I write this from a fluorescent cell in the labyrinth of Corporate America.  I don't need to write any of this anymore.  It means nothing.  But I write anyway.  I don't know the men I write about about, and they don't know me.  But we trudge onwards, through white screens of digital snow, searching for things worth caring about, searching for stories worth telling.



Dear ASP,

They say that love never means having to say you're sorry.  But I'm writing to say just that, Sweetheart, I'm sorry.  I'm eternally sorry for all the horrible things I've said about you, and I apologize in addition for the horrible things I've done to you.  You were right and I was wrong.

These past few months, I've just been struggling to feel anything at all.  I've grown numb to life; going through the motions.  It's not that I don't love you - it's just that I haven't felt in love with you.  That is, until I finally saw the real you again last night.

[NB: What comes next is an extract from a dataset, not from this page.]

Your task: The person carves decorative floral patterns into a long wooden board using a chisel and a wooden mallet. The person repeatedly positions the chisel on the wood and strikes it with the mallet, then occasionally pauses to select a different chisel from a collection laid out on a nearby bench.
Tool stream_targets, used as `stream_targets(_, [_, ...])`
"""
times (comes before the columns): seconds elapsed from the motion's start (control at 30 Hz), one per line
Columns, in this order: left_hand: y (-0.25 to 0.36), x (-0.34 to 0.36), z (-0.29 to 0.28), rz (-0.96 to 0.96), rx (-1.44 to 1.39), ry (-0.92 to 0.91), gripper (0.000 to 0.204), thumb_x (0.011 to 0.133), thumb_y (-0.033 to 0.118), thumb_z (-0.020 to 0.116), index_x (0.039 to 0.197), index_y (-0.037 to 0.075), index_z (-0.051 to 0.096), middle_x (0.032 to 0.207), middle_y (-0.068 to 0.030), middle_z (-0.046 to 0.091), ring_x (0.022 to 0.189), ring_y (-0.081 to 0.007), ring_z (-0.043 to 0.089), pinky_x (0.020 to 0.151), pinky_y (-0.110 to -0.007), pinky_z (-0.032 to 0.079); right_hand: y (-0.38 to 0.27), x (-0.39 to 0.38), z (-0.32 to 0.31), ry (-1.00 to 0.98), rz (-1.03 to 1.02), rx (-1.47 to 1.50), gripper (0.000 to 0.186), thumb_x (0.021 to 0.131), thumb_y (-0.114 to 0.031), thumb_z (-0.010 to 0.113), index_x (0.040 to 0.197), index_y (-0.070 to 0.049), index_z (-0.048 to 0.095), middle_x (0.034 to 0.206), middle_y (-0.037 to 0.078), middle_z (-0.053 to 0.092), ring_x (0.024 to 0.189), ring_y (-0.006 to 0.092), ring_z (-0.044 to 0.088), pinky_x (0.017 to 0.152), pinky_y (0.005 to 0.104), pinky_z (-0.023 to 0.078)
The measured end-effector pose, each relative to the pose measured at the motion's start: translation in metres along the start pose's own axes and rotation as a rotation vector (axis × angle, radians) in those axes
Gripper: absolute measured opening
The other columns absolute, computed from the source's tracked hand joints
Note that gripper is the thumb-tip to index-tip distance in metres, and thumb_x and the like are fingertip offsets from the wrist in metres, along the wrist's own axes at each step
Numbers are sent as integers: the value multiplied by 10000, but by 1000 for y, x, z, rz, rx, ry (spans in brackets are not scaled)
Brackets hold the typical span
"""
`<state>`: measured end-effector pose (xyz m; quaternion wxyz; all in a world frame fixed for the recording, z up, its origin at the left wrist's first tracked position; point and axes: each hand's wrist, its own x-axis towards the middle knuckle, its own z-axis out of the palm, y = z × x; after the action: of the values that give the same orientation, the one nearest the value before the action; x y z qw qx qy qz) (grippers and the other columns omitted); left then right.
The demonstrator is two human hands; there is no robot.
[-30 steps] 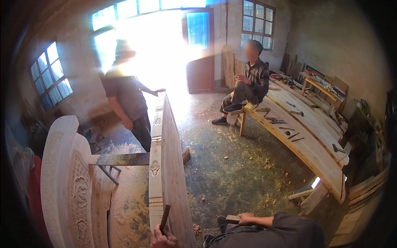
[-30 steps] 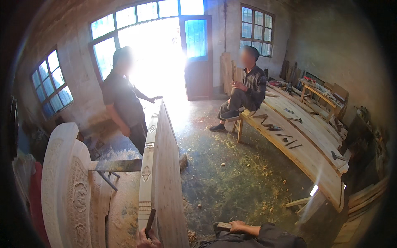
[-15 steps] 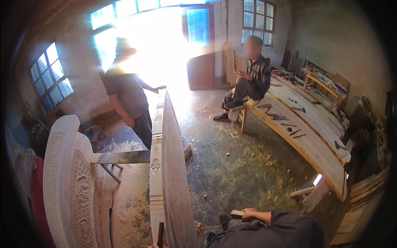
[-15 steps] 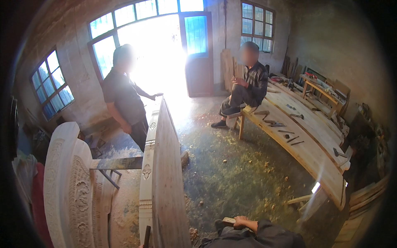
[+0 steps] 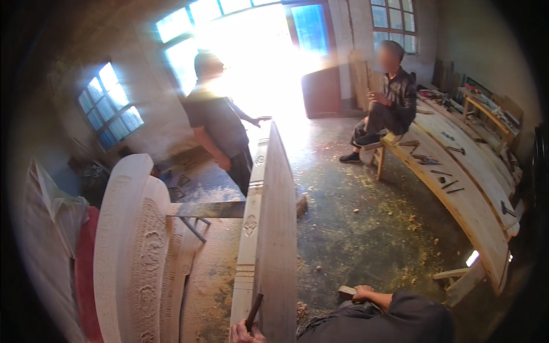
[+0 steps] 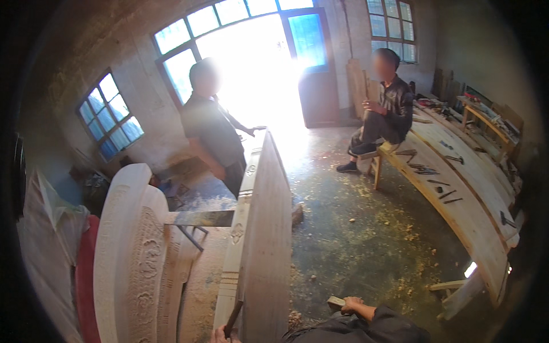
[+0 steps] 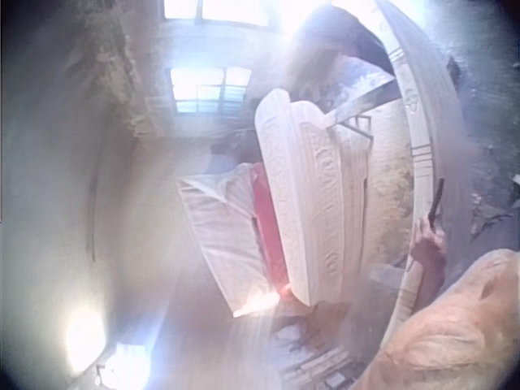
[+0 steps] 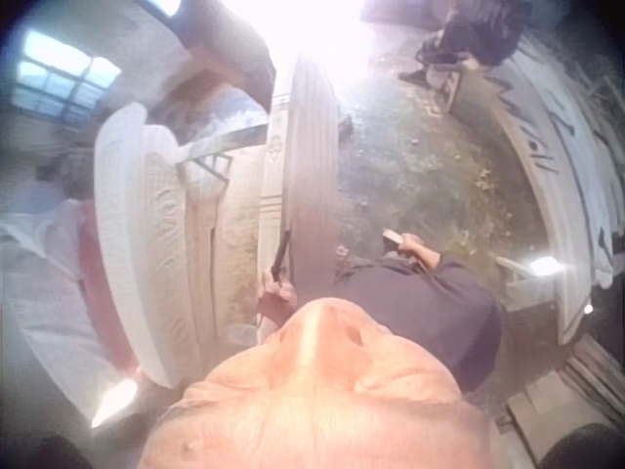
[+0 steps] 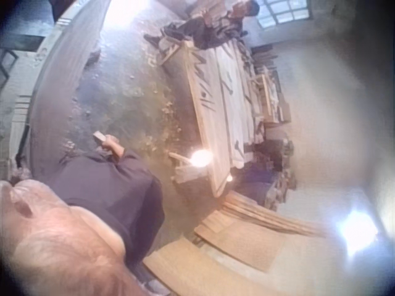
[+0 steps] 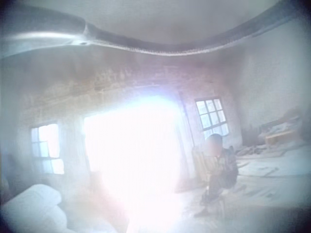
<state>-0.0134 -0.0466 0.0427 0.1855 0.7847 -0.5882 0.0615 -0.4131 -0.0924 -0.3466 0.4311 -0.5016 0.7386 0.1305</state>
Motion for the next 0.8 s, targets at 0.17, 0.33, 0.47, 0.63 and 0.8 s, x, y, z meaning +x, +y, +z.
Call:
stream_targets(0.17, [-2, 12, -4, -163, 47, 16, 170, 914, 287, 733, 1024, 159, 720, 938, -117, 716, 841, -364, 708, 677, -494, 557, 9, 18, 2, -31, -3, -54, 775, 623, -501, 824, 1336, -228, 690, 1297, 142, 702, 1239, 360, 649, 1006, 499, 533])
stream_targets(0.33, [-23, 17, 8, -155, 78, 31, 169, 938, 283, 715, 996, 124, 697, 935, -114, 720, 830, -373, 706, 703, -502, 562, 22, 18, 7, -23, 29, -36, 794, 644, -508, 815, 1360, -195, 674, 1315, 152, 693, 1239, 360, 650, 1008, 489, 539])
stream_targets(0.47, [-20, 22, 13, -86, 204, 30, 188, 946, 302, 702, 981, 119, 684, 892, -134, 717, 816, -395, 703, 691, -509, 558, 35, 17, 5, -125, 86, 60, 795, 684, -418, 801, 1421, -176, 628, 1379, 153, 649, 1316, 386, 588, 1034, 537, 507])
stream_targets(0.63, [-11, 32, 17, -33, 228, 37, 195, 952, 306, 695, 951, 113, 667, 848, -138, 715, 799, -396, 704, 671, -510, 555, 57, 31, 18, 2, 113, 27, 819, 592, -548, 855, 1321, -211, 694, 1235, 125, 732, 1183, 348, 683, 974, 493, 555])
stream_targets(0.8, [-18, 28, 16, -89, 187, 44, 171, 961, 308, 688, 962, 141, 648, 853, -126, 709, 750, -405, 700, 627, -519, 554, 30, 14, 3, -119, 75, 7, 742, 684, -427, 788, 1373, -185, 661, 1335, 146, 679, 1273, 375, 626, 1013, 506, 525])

I'll admit that I've strayed.   There was that night I spent writing about the SUP world tour, or the night I spent lovingly analyzing the stern, sexy intolerance of Karina Pepperoni.  That was just a physical thing - Karina doesn't complete me like you do.  I'm just a sucker for high cheekbones and the haughty confidence of a woman committed to Jesus and the restriction of human rights. But ASP, you're the only one for me.

Watching you at J-Bay today was a lesson in forgiveness.  You made me ashamed to be the cynical, critical scoundrel that I sadly am.  ASP, you taught me that love is knowing that someone isn't perfect, but seeing them as perfect anyway.  Love is giving perfect 10s to surfers, even when they dig rail or kick-out halfway through a ride.


I guess, in the end, that's the difference between you and me, ASP.  You're an eternal optimist.  Every day of competition is epic; every surfer on tour is a world title contender.  When someone gets a surprisingly good tube, you consider their wave perfect.  Meanwhile, my pessimistic, critical mind wonders, "How can you give Joel Parkinson a perfect 10 when he flicks out halfway down the line?  What would you have given him if he got three more barrels instead of kicking out, and capped it all off with the biggest air in history? Would that wave have been any more perfect?"

In the end, I suppose you love with your whole heart, ASP, while I only love with half of mine.  You love so much that you can look past fault, and see only perfection.